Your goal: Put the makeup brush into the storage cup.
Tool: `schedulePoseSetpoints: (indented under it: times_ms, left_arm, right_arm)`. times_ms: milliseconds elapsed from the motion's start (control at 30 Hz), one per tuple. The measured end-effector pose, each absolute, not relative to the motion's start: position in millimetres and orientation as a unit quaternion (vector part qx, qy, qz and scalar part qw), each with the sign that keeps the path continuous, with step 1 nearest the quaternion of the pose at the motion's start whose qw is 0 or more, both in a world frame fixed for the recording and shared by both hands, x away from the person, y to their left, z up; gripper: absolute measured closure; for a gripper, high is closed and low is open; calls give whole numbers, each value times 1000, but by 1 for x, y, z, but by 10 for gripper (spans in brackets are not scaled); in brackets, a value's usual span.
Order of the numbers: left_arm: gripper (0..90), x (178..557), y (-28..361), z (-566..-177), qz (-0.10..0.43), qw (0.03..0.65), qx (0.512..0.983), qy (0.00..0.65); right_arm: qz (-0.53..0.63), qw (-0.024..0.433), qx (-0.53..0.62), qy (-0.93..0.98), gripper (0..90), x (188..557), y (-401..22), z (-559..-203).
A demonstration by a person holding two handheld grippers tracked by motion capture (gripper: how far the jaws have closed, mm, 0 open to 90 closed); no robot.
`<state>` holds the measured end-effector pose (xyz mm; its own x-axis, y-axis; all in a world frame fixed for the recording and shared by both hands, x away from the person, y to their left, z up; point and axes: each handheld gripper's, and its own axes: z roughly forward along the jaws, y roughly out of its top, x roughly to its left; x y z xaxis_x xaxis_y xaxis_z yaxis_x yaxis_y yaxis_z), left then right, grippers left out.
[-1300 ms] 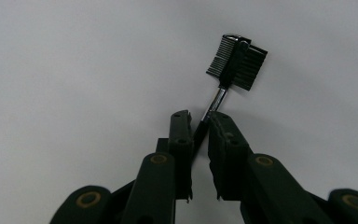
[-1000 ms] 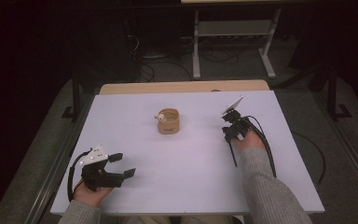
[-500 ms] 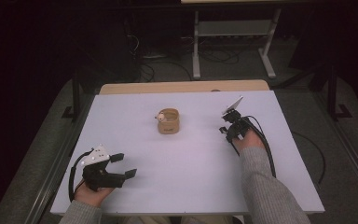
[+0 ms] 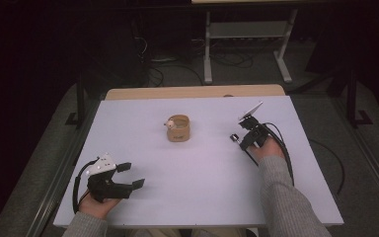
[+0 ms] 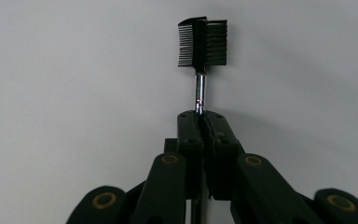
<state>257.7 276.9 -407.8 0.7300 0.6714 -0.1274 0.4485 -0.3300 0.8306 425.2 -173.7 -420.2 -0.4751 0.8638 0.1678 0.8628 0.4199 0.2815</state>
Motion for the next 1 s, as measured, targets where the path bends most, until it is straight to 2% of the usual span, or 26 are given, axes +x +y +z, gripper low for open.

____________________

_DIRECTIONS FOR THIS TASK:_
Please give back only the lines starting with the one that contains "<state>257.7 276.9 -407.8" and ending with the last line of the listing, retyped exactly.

_THE COMPLETED TASK:_
<state>257.7 276.9 -407.8 0.7300 0.6714 -0.1274 0.4485 -0.3300 0.8306 425.2 -173.7 -420.2 -0.4751 0.8638 0.1678 0.8628 0.4199 0.2815</state>
Motion for the next 1 s, as measured, targets where the path bends most, until it is straight to 2% of the usual span, or 26 are given, axes +x +y +z, gripper low for open.

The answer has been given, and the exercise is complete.